Muthi Ikawati(1*), Hajidah Musyayyadah(2), Yurananda Magnalia Putri(3), Ummi Maryam Zulfin(4), Febri Wulandari(5), Dyaningtyas Dewi Pamungkas Putri(6), Edy Meiyanto(7)

(1) Cancer Chemoprevention Research Center, Faculty of Pharmacy, Universitas Gadjah Mada, Sekip Utara, Yogyakarta 55281, Indonesia; Macromolecular Engineering Laboratory, Department of Pharmaceutical Chemistry, Faculty of Pharmacy, Universitas Gadjah Mada, Sekip Utara, Yogyakarta 55281, Indonesia
(2) Cancer Chemoprevention Research Center, Faculty of Pharmacy, Universitas Gadjah Mada, Sekip Utara, Yogyakarta 55281, Indonesia
(3) Cancer Chemoprevention Research Center, Faculty of Pharmacy, Universitas Gadjah Mada, Sekip Utara, Yogyakarta 55281, Indonesia
(4) Cancer Chemoprevention Research Center, Faculty of Pharmacy, Universitas Gadjah Mada, Sekip Utara, Yogyakarta 55281, Indonesia
(5) Cancer Chemoprevention Research Center, Faculty of Pharmacy, Universitas Gadjah Mada, Sekip Utara, Yogyakarta 55281, Indonesia
(6) Cancer Chemoprevention Research Center, Faculty of Pharmacy, Universitas Gadjah Mada, Sekip Utara, Yogyakarta 55281, Indonesia; Department of Pharmacology and Clinical Pharmacy, Faculty of Pharmacy, Universitas Gadjah Mada, Sekip Utara, Yogyakarta 55281, Indonesia
(7) Cancer Chemoprevention Research Center, Faculty of Pharmacy, Universitas Gadjah Mada, Sekip Utara, Yogyakarta 55281, Indonesia; Macromolecular Engineering Laboratory, Department of Pharmaceutical Chemistry, Faculty of Pharmacy, Universitas Gadjah Mada, Sekip Utara, Yogyakarta 55281, Indonesia
(*) Corresponding Author

Abstract


Pentagamavunone-1 (PGV-1) is a curcumin analog with a prominent anti-cancer potency in vitro and in vivo for several cancer types, including colon cancer. Combining PGV-1 with natural compounds such as diosmin, galangin, and piperine can enhance its effectiveness due to their promising chemoprevention properties.
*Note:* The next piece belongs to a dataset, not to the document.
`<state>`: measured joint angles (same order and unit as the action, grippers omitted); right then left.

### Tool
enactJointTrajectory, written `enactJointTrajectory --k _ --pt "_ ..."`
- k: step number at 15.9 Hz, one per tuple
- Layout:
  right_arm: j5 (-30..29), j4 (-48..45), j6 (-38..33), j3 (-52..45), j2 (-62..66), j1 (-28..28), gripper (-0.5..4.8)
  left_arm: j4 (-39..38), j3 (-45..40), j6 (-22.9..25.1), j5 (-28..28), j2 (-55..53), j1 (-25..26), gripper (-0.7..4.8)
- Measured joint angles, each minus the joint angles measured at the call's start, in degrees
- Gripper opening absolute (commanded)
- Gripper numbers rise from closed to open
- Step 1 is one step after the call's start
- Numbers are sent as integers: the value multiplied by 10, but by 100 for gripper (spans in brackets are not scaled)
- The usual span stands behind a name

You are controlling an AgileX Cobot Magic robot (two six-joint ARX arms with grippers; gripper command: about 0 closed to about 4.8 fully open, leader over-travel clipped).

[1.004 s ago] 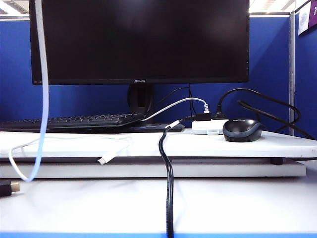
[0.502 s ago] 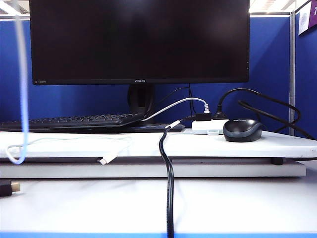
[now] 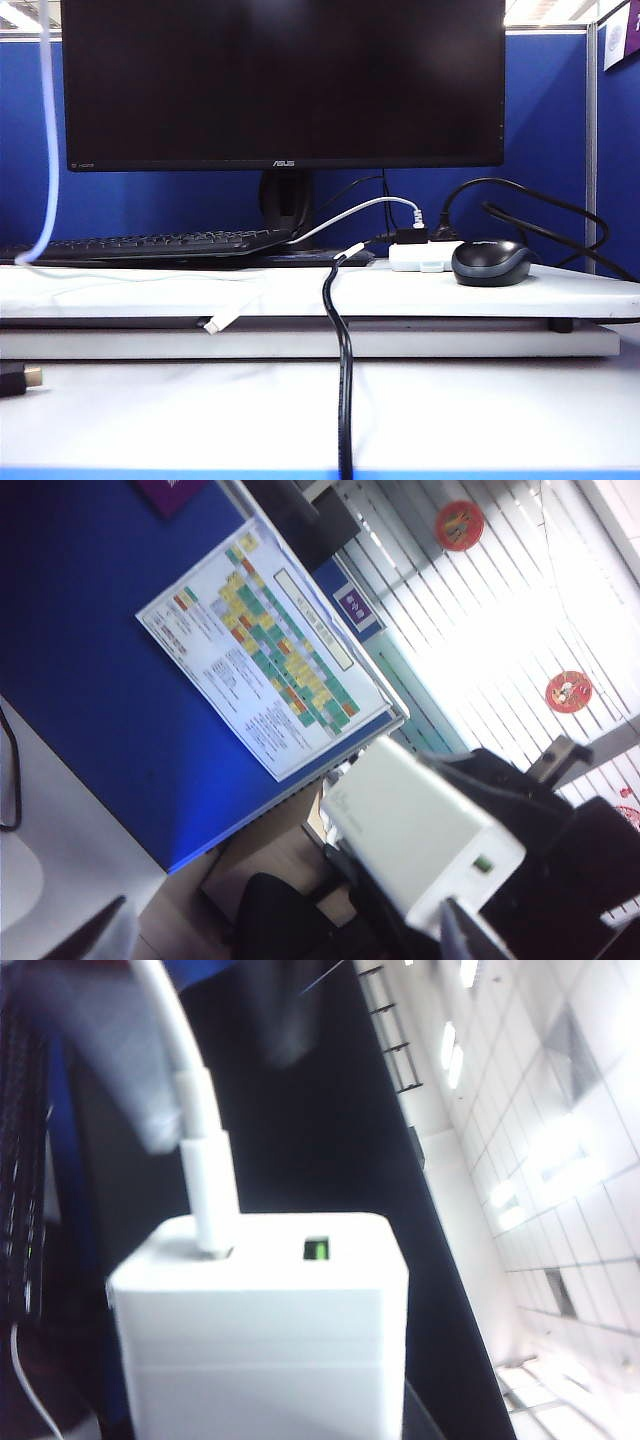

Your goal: Pick up the Type-C charging cable and the charging base, insert one end of the Type-C charger into the corresponding slot on the base, and finally place the plugged-in charger back on the table.

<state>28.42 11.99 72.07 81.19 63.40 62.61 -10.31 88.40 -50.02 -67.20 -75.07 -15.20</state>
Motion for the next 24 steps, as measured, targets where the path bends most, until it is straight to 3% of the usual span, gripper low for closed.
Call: enactJointTrajectory --k 1,2,9,14,18,19,22,23,24 --pt "17 -15 -99 0 -5 -15 -5 -2 0 -11 34 7 37 40" --pt "30 -14 -126 0 -5 -17 -5 -2 0 -11 31 12 54 -5" --pt "30 -2 -323 0 1 -51 -5 2 0 -22 36 17 63 -6" --pt "10 145 -453 1 59 -103 -5 3 12 -25 44 21 64 -6" --pt "-68 263 -502 0 150 -133 -5 3 14 -28 44 23 64 -6" --pt "-123 264 -508 0 194 -140 -5 3 14 -28 44 24 64 -6" --pt "-193 125 -568 0 398 -197 -5 3 14 -38 44 25 64 -6" --pt "-197 112 -568 0 428 -207 35 3 14 -38 44 25 64 -6" --pt "-220 99 -569 3 452 -220 116 3 14 -39 44 25 64 -6"
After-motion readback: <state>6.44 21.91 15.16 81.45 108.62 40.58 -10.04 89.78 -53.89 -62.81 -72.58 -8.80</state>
We aimed to evaluate the effectiveness of combining PGV-1 with diosmin, galangin, or piperine for colon cancer by using in vitro and bioinformatic approaches to predict their target proteins. WiDr cells were used as a model for colon adenocarcinoma (COAD). The cell viability under a single or combination treatment of PGV-1 and diosmin, galangin, or piperine was evaluated using direct counting by the trypan blue exclusion test. SwissTargetProtein, UALCAN, and OncoLnc were utilized to predict target proteins of the compounds in COAD, the expression level of target proteins in COAD, and the survival rate of patients with overexpressed target proteins, respectively. The IC50 values for PGV-1, diosmin, galangin, and piperine were 2.8´10-2 µg/mL, 81 µg/mL, 7 µg/mL, and 172 µg/mL, respectively. All the tested natural compounds showed synergistic effects when combined with PGV-1 at low concentrations. Eleven proteins that were overexpressed in COAD were identified as potential targets. Overlapped predicted targets of PGV-1 and galangin or piperine were CDK1, MET, and TOP2A. The high expression of another set of predicted target proteins, SCD, CA9, and SQLE, led to lower survival rates in COAD patients. We concluded that combinations of PGV-1 with natural compounds can synergistically enhane its anti-cancer activity for colon cancer.


Keywords


bioinformatic; curcumin analog; colon cancer; combination; natural compound; Pentagamavunone-1 (PGV-1)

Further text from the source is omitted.